[Information supplied — start]

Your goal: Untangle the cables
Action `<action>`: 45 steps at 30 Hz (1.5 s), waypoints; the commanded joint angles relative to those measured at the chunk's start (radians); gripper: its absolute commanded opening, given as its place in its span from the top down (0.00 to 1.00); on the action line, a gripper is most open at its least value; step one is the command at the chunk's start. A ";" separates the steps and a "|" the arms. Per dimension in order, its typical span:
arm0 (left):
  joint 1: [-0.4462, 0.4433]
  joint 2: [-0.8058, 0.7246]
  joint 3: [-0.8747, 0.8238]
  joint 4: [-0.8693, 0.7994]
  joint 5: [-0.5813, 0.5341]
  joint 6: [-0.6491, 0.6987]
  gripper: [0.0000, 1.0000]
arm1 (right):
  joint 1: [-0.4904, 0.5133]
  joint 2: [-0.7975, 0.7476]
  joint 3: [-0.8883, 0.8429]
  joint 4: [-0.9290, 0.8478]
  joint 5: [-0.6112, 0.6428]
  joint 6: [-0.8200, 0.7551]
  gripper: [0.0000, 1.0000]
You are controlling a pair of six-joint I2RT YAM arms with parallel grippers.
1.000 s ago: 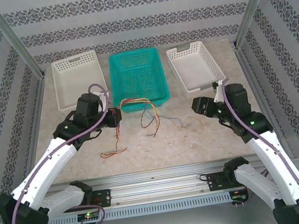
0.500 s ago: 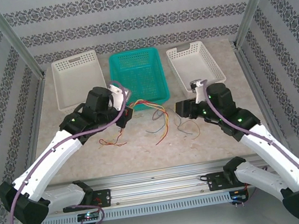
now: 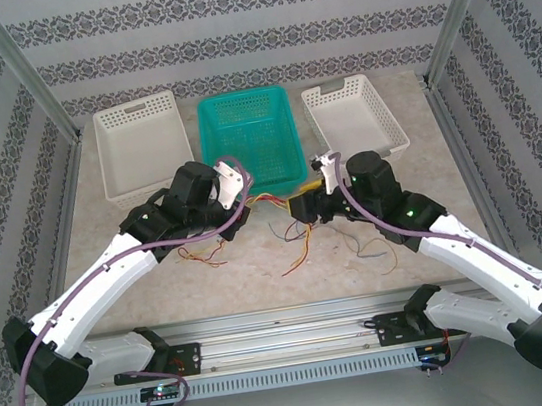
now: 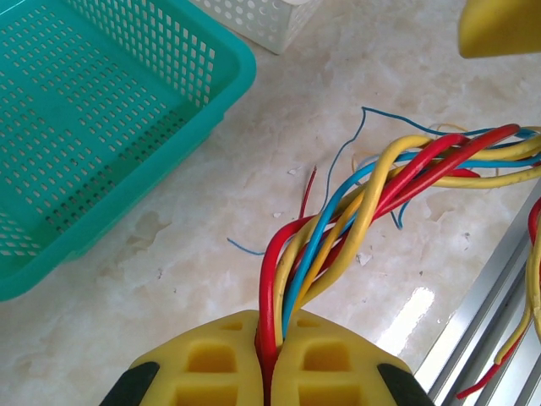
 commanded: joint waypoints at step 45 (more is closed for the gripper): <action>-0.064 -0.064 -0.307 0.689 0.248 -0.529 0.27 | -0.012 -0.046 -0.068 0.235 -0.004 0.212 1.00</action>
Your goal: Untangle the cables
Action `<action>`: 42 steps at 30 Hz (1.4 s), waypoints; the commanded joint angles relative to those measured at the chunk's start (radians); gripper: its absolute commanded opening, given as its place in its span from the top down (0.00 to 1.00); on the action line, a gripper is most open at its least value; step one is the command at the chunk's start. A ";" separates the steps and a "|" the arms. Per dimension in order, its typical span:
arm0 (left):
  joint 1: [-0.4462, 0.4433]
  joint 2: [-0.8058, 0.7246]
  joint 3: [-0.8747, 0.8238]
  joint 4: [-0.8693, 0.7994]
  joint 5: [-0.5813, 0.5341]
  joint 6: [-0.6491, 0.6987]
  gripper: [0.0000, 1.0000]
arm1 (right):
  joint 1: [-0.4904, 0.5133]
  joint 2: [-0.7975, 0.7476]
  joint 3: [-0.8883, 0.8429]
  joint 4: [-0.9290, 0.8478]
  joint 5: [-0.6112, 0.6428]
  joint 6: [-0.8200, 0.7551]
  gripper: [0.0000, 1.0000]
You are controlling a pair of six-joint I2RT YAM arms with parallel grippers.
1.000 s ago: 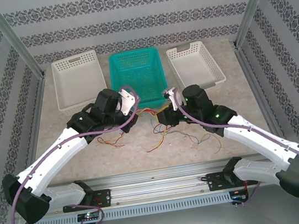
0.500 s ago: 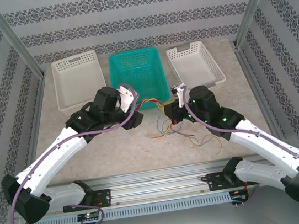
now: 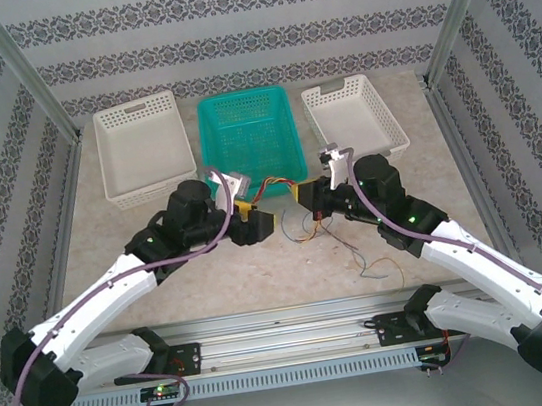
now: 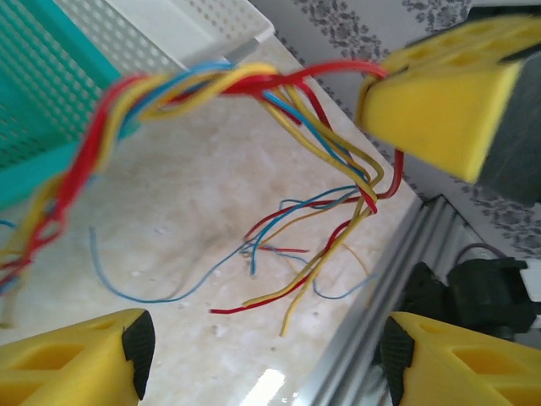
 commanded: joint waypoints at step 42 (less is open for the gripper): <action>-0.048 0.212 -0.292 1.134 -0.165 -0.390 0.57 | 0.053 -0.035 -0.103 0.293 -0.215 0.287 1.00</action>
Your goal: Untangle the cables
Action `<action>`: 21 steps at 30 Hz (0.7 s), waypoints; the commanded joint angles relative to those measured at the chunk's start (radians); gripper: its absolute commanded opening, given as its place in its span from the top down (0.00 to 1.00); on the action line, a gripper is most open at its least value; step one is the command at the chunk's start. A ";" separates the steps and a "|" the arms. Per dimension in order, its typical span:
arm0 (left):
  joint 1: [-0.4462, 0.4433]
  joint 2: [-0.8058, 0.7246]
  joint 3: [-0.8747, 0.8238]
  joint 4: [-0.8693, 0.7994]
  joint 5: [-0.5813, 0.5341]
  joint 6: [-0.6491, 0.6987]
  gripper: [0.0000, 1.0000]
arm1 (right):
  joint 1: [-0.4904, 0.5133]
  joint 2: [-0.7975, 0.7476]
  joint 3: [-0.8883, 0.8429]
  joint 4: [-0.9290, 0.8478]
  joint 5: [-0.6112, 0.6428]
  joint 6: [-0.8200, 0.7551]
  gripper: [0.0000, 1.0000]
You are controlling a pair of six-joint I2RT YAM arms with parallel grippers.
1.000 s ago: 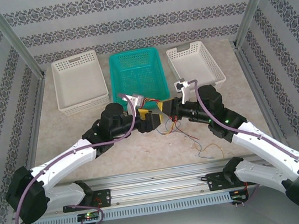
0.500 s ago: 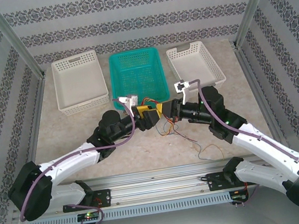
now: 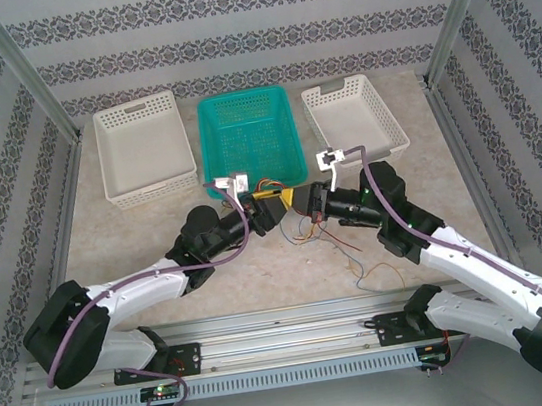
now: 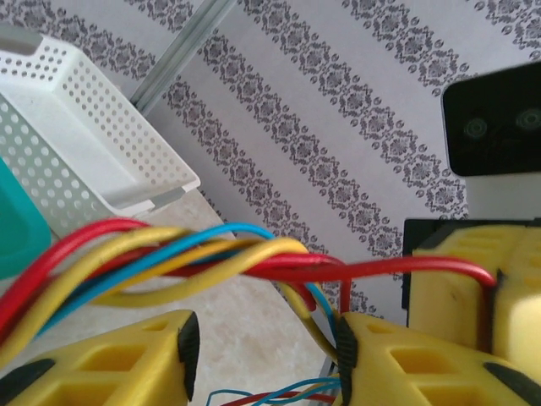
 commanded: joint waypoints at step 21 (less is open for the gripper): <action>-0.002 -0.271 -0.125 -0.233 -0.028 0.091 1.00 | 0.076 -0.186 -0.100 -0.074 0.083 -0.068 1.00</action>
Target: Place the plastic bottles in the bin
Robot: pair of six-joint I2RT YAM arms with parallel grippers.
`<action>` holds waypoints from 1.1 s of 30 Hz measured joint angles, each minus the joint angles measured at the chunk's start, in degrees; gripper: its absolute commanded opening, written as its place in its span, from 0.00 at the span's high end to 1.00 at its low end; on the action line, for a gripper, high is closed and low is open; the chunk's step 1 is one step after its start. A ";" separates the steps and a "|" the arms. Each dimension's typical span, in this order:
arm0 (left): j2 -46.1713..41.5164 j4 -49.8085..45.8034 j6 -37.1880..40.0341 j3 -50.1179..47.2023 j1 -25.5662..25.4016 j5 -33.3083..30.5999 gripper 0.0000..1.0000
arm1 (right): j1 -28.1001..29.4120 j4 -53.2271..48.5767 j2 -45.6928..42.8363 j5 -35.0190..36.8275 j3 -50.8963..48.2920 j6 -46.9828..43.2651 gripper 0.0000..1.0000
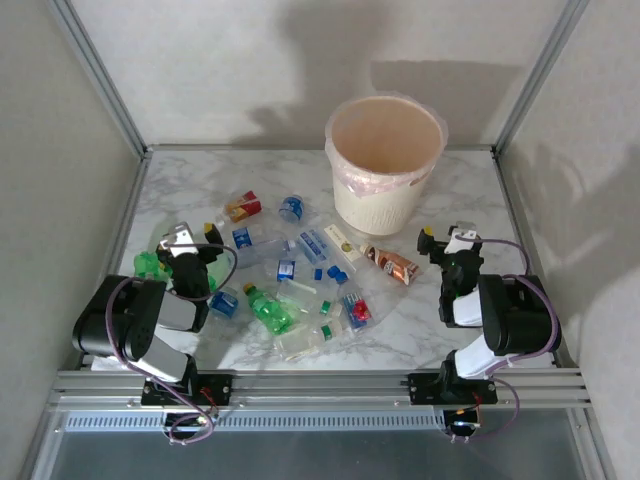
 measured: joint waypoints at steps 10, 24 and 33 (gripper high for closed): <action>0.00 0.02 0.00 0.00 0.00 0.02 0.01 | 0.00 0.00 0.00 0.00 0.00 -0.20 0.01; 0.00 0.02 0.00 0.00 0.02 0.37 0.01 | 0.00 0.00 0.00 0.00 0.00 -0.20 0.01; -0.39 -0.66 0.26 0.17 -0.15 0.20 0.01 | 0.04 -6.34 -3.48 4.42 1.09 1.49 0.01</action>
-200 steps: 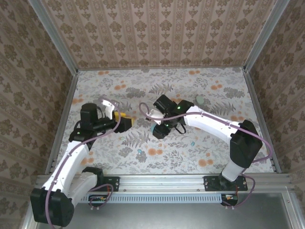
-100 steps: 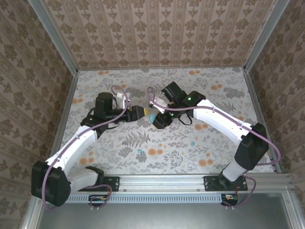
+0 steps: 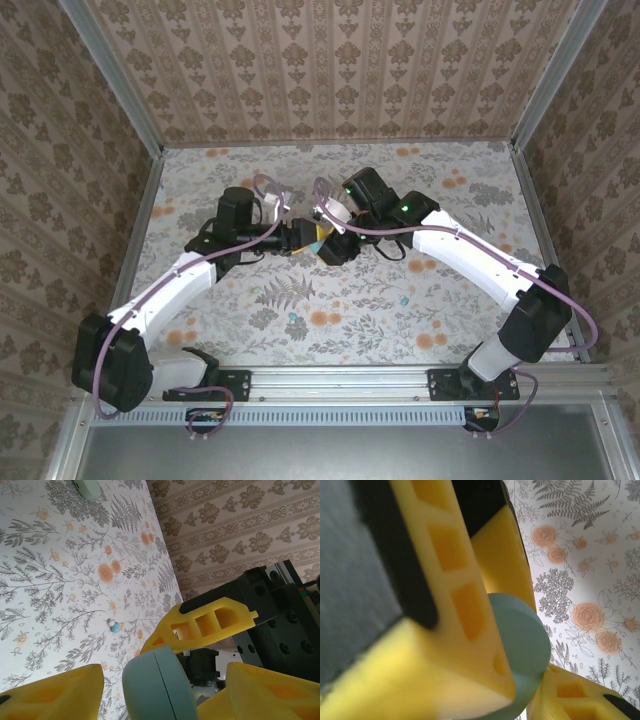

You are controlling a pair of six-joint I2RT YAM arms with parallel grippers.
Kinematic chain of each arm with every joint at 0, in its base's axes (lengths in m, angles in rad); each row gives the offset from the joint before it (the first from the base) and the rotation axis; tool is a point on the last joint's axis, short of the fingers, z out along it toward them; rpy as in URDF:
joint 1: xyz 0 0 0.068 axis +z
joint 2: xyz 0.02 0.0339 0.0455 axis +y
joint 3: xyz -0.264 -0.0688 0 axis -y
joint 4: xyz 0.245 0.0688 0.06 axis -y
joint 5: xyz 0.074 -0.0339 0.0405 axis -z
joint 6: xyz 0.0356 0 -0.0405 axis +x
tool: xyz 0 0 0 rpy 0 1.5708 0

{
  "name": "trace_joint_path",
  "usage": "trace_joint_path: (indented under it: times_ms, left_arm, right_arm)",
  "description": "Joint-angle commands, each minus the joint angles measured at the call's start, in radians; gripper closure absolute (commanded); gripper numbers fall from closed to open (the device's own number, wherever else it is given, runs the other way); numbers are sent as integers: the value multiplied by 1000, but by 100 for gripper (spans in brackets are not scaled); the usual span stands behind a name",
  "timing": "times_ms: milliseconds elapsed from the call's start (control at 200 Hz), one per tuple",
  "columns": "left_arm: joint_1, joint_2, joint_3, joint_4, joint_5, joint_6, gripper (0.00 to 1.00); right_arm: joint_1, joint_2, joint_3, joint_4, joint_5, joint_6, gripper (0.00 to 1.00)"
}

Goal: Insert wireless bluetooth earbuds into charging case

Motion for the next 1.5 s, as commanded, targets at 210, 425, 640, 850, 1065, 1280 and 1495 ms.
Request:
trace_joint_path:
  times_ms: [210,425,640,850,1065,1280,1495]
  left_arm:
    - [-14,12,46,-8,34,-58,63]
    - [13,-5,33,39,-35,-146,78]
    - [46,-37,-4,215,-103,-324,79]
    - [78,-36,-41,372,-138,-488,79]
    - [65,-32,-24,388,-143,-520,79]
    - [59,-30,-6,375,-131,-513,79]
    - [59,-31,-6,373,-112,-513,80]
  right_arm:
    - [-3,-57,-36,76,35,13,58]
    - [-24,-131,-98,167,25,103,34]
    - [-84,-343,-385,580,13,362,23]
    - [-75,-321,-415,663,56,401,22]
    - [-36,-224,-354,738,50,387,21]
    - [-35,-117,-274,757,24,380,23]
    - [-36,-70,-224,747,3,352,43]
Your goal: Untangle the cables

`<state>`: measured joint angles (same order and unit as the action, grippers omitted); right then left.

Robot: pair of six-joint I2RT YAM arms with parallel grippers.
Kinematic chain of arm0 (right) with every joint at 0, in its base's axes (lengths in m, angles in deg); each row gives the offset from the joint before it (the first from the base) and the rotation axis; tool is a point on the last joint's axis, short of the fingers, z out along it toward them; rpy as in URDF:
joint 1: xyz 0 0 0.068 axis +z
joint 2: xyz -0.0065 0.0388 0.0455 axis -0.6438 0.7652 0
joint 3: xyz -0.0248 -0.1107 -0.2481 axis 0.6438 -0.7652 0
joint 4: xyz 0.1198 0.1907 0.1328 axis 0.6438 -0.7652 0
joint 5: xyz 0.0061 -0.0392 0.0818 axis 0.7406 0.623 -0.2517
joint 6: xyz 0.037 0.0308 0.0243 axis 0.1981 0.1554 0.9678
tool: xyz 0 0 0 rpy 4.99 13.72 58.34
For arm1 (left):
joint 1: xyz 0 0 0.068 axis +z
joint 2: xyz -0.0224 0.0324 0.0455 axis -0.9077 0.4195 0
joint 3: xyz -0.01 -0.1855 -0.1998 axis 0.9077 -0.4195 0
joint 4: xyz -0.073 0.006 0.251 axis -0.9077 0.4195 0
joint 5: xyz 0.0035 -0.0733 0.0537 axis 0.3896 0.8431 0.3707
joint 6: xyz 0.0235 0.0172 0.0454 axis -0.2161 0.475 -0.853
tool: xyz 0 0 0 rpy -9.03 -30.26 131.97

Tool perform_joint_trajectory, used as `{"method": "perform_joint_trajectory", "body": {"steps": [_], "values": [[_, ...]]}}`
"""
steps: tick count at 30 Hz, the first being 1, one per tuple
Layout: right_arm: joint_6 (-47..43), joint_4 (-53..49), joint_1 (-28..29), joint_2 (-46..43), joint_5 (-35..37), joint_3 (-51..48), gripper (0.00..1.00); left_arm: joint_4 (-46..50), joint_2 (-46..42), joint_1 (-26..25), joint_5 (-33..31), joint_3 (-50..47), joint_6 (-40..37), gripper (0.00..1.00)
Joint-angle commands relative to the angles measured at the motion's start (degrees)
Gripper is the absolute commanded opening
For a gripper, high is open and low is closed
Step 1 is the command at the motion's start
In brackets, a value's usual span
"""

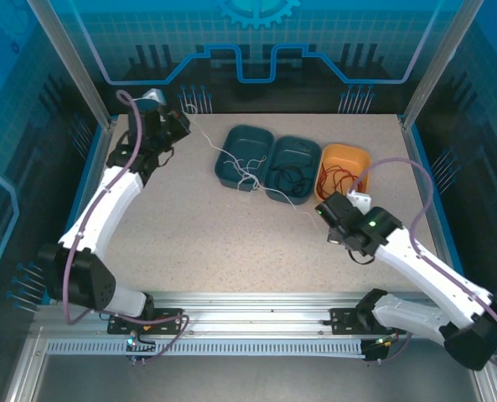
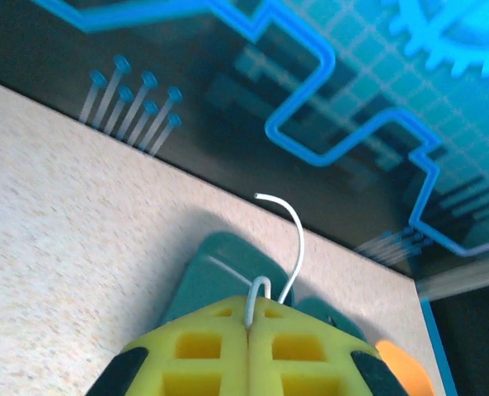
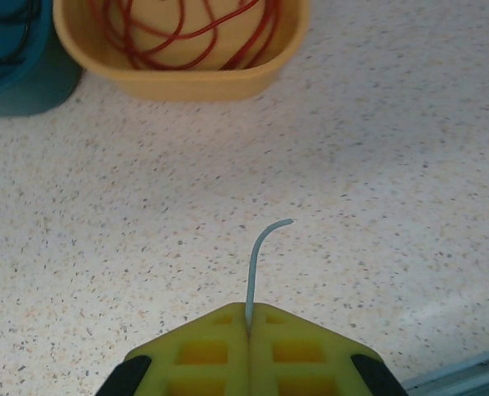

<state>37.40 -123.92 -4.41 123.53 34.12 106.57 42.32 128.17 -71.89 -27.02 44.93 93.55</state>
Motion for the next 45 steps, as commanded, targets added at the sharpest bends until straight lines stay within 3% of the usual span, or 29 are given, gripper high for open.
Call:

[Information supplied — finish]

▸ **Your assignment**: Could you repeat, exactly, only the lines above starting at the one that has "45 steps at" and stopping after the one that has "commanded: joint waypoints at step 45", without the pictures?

▸ **Completed exercise**:
Action `<action>`: 45 steps at 30 Hz (1.5 s), waypoints; the commanded joint angles relative to those measured at the chunk's start (radians); gripper: its absolute commanded opening, given as its place in its span from the top down (0.00 to 1.00); on the action line, a gripper is most open at its least value; step one is the command at the chunk's start. A ";" separates the steps and a "|" the arms. Per dimension in order, its typical span:
arm0 (left):
  joint 1: [-0.4462, 0.4433]
  joint 2: [-0.8058, 0.7246]
  joint 3: [-0.8747, 0.8238]
  joint 4: [-0.8693, 0.7994]
  joint 5: [-0.5813, 0.5341]
  joint 6: [-0.6491, 0.6987]
  gripper: [0.0000, 1.0000]
arm1 (right):
  joint 1: [-0.4904, 0.5133]
  joint 2: [-0.7975, 0.7476]
  joint 3: [-0.8883, 0.8429]
  joint 4: [-0.9290, 0.8478]
  joint 5: [-0.6112, 0.6428]
  joint 6: [-0.8200, 0.7551]
  gripper: [0.0000, 1.0000]
You are controlling a pair of six-joint I2RT YAM arms with parallel grippers.
1.000 s ago: 
0.500 s ago: 
now: 
now: 
 commanded: joint waypoints at step 45 (more is closed for the gripper): <action>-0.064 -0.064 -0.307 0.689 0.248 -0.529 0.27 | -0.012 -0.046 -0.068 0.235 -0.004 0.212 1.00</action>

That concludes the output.